→ **Exercise brief**: From the material below, return exactly the lines starting at the one that holds "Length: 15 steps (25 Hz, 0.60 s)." and ending at the one that holds "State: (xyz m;". Pictures stay out of the answer.

→ **Given records**:
= Beginning of Section =
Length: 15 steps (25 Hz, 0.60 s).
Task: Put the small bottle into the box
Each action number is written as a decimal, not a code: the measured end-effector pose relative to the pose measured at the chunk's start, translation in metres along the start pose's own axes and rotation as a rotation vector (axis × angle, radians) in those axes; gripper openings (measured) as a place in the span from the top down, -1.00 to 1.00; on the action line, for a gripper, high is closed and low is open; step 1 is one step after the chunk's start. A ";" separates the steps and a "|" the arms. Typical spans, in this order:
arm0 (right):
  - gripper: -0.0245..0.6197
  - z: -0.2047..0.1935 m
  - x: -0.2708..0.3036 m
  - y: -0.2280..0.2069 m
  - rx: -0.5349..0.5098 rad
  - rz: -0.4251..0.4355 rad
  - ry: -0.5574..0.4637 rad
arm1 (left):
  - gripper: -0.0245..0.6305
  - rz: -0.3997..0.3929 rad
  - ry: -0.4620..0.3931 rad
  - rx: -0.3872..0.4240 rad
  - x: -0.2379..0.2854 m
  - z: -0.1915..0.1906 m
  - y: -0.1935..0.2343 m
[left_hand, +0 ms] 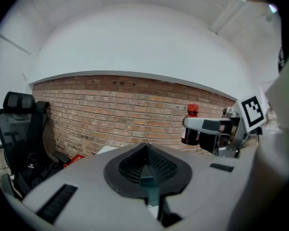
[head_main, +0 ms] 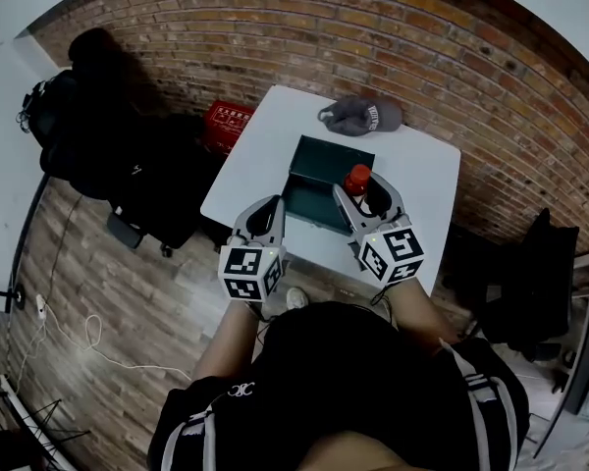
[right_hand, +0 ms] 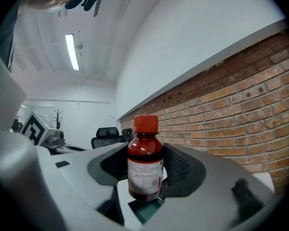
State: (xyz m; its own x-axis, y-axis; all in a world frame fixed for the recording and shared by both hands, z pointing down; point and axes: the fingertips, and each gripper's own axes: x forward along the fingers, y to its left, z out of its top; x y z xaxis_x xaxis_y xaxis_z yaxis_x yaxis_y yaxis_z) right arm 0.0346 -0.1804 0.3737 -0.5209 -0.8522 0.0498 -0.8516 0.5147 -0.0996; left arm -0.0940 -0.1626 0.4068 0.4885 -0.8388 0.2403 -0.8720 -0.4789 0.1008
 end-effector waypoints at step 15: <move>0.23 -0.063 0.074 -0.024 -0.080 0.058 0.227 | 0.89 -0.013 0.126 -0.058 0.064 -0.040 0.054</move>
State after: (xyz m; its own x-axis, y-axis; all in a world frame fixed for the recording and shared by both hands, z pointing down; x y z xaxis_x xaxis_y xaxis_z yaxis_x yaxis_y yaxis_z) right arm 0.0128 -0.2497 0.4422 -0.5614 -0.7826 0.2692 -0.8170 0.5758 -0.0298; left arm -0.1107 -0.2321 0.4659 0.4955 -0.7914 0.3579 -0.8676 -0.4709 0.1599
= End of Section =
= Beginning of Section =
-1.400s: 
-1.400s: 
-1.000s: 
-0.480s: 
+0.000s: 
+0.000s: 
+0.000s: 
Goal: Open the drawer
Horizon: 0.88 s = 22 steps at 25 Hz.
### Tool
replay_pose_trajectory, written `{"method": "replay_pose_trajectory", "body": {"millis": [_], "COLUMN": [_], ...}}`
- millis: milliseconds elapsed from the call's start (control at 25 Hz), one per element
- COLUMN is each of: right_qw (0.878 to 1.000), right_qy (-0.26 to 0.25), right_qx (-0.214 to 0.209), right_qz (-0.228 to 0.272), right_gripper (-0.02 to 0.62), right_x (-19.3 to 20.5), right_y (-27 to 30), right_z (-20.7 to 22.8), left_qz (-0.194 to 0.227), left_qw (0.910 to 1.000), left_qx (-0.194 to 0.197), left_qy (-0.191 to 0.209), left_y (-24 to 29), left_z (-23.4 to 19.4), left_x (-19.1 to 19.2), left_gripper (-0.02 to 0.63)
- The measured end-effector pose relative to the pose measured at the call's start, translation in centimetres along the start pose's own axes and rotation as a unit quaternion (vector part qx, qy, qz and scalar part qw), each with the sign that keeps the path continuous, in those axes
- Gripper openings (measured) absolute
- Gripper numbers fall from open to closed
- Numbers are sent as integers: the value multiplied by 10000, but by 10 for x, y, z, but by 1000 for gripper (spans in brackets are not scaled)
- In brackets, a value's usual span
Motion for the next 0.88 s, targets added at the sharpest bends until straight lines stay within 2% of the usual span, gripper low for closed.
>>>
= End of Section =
→ **Reply**:
Length: 15 steps (25 Hz, 0.60 s).
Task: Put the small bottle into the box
Each action number is written as a decimal, not a code: the measured end-effector pose relative to the pose measured at the chunk's start, translation in metres along the start pose's own axes and rotation as a rotation vector (axis × angle, radians) in those axes; gripper openings (measured) as a place in the span from the top down, -1.00 to 1.00; on the action line, for a gripper, high is closed and low is open; step 1 is one step after the chunk's start. A ";" separates the steps and a "|" the arms. Typical spans, in this order:
arm0 (right):
  - gripper: -0.0245..0.6197
  - z: -0.2047..0.1935 m
  - x: -0.2708..0.3036 m
  - y: -0.2280..0.2069 m
  - rx: -0.5349..0.5098 rad
  - rz: -0.4251..0.4355 rad
  - ry: -0.5574..0.4637 rad
arm1 (left):
  - gripper: -0.0245..0.6305
  - rz: -0.3997..0.3929 rad
  - ry: -0.4620..0.3931 rad
  - rx: -0.3872..0.4240 rad
  - x: -0.2379..0.2854 m
  - z: -0.1915..0.1906 m
  - y: -0.1935..0.2343 m
[left_hand, +0 ms] 
[head_main, +0 ms] 
[right_hand, +0 ms] 
State: (xyz m; its own x-axis, y-axis; all in a world frame fixed for the recording and shared by both hands, z pointing down; point and axes: the fingertips, and each gripper's own axes: x forward along the fingers, y to its left, z out of its top; x y z xaxis_x xaxis_y xaxis_z yaxis_x yaxis_y yaxis_z) right arm 0.0346 -0.1804 0.3737 -0.5209 -0.8522 0.0498 -0.8516 0.5147 -0.0996; left arm -0.0940 -0.1626 0.4068 0.4885 -0.8388 0.2403 -0.8720 -0.4789 0.1008

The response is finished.